▽
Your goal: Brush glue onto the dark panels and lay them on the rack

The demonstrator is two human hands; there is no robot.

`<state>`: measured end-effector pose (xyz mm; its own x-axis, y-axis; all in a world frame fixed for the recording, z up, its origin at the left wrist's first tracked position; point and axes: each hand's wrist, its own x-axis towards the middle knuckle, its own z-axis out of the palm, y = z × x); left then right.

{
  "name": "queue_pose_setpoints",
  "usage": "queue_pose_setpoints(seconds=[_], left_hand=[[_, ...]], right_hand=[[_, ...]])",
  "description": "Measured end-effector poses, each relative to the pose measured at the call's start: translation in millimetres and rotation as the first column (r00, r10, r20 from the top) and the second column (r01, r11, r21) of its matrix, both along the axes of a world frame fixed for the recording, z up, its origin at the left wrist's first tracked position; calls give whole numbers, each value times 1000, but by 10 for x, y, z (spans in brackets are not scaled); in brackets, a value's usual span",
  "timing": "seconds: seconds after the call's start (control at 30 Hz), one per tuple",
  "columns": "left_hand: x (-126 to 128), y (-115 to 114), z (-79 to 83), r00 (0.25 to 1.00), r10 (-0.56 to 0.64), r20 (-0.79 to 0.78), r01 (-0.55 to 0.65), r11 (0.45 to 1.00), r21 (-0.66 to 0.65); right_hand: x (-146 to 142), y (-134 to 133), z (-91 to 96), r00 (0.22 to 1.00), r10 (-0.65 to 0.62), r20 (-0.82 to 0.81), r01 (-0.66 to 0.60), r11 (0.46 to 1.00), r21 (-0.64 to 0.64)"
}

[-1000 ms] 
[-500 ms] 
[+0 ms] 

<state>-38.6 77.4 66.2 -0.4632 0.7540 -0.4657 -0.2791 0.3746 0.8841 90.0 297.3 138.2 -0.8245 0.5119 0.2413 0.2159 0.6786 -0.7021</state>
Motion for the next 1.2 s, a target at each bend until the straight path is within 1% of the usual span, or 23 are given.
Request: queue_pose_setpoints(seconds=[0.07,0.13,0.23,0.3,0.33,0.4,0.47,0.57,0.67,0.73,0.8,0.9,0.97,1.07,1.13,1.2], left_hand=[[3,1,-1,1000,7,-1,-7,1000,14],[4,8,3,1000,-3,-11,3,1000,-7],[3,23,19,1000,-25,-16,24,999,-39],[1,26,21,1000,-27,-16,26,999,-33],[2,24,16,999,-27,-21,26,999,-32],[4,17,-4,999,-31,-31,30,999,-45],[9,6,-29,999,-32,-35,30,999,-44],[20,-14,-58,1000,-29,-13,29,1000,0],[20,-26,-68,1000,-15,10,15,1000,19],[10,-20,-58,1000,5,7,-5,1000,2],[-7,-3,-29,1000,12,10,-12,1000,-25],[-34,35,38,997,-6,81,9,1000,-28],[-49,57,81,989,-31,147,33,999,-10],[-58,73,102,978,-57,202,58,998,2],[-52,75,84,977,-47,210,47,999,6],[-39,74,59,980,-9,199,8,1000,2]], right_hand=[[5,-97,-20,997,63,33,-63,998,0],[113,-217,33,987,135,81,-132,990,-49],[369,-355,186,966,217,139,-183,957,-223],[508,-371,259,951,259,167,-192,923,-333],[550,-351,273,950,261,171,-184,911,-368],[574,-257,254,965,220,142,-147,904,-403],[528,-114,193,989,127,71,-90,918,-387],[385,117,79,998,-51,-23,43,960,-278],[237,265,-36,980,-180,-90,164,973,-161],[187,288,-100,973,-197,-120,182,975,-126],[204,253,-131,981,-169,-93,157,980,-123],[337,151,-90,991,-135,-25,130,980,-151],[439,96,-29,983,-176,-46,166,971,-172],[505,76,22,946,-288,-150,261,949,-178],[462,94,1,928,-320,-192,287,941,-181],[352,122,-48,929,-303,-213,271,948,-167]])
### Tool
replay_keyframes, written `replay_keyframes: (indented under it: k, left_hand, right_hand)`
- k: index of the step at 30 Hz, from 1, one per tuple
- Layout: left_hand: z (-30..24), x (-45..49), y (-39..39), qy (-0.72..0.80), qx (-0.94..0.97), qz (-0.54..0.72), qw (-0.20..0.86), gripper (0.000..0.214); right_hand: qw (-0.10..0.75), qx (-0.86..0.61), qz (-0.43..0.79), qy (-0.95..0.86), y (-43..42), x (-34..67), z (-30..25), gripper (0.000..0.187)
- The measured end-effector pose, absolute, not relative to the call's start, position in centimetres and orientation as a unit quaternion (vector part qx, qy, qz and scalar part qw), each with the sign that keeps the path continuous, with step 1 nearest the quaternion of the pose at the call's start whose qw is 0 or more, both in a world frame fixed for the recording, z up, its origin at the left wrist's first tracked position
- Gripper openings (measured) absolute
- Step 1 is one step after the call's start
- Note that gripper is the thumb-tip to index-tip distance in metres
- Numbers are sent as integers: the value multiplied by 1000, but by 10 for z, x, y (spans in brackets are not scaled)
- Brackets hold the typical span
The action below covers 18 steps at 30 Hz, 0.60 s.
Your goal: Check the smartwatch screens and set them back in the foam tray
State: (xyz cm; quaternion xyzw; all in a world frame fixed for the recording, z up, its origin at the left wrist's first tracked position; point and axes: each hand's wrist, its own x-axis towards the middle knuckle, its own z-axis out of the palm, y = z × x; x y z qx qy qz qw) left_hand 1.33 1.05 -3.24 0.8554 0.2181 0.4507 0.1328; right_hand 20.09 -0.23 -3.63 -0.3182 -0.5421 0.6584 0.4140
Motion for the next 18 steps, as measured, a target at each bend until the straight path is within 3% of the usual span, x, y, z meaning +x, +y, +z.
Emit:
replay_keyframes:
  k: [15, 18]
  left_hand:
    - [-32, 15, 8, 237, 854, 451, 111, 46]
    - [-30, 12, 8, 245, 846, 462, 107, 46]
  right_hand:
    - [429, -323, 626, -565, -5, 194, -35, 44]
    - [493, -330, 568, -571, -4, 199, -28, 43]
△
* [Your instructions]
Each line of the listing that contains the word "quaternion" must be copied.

* [Result of this exercise]
- The measured end-effector pose, absolute, not relative to the call's start, position in centimetres and orientation as a unit quaternion (vector part qx, qy, qz and scalar part qw), each with the sign that keeps the path continuous, with step 1 nearest the quaternion of the pose at the call's start whose qw is 0 or more, both in a world frame fixed for the recording, z up, its origin at the left wrist's first tracked position
State: (xyz cm; quaternion xyzw; all in a world frame fixed for the recording, z up, its origin at the left wrist's first tracked position; point and axes: each hand's wrist, its own x-axis towards the middle knuckle, its own z-axis out of the palm, y = z × x; x y z qx qy qz qw) left_hand 1.33 1.05 -3.24 0.8554 0.2181 0.4507 0.1328; right_hand 20.09 -0.23 -3.63 -0.3182 -0.5421 0.6584 0.4140

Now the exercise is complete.